On Sat, Jun 02, 2001 at 07:46:28AM +0200, Poul-Henning Kamp wrote:
> In message <[EMAIL PROTECTED]>, Spike Gronim writes:
> 
> >     I understand the literal meaning of /usr/src/lib/libcrypt/crypt-md5.c,
> >and the algorithm it uses to create it's output. However, I do not understand
> >the design criteria or functional purpose of several elements of the process. 
> 
> At the time the MD5 hash was written we could not use anything DES based
> due to ITAR.
> 
> The design criteria was to get a strong, preferably stronger than DES,
> password encryption, which would make brute force attacks very much
> harder.
[snip]
> 
> The overall MD5 chewing code were done to try to make the algorithm
> unsuitable for hardware implementation (MD5 is already pretty bad
> for that) the various unlinear steps would make it practically
> impossible to do a hardware implementation of anything but the basic
> MD5: you would still need to iterate through it.
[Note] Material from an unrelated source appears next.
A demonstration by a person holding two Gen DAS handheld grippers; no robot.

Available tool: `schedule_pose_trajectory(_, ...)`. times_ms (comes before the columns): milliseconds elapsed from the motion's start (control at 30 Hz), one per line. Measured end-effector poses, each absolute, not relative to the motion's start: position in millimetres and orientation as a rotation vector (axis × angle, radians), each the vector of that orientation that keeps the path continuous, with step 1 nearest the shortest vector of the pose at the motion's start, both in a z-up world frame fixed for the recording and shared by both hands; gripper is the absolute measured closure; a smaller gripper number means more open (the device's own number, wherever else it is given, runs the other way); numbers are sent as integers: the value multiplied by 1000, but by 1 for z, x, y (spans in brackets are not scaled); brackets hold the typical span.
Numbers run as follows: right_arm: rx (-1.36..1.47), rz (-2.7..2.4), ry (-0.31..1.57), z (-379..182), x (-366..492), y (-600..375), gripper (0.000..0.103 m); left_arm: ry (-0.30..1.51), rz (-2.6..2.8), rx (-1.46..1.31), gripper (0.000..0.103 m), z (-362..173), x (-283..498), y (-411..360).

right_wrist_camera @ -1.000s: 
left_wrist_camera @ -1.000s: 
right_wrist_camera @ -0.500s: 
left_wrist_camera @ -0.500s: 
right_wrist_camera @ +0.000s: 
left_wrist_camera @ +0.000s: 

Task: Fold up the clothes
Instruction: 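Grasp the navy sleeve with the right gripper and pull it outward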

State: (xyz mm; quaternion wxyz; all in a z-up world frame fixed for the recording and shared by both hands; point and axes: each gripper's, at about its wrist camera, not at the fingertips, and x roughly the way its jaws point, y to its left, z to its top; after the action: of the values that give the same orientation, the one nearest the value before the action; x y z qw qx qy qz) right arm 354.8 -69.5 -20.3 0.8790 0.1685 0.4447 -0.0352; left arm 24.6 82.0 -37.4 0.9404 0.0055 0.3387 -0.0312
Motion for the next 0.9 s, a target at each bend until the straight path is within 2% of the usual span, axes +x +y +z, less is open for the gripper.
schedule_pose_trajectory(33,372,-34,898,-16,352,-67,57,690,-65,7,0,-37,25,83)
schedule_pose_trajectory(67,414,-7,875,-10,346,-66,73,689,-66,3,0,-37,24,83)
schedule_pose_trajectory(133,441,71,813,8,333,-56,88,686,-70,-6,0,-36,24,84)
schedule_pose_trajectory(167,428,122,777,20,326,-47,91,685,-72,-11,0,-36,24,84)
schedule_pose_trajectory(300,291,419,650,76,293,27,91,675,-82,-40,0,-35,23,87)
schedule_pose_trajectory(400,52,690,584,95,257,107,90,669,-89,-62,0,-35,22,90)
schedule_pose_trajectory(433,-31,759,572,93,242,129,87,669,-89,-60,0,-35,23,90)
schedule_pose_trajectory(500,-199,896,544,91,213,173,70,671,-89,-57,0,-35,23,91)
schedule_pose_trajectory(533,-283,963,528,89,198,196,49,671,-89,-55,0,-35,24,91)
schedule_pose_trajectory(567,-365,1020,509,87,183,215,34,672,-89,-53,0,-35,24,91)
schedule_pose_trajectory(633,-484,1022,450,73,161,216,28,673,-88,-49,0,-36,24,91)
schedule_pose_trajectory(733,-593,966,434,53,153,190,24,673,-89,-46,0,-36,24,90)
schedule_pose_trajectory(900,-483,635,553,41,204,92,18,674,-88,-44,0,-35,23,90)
        Ah, I hadn't considered that. That pretty much answers my question. 

> 
> I don't know enough about cryptographic math to argue that this
> algorithm is perfect or even "good".  I know it to be better than
> the DES things, and infinitely better than the scrambler we had
> to fill the hole for DES at the time.
> 
> In light of this theoretical backing, I introduced the $1$ marker,
> which allows the algorithm to be replaced in a backwards compatible
> way (as already done by OpenBSD).
> 
> -- 
> Poul-Henning Kamp       | UNIX since Zilog Zeus 3.20
> [EMAIL PROTECTED]         | TCP/IP since RFC 956
> FreeBSD committer       | BSD since 4.3-tahoe    
> Never attribute to malice what can adequately be explained by incompetence.

-- 


        --Spike Gronim
          [EMAIL PROTECTED]

        "Oh yes?  An obscene triangle which, has more courage than the word."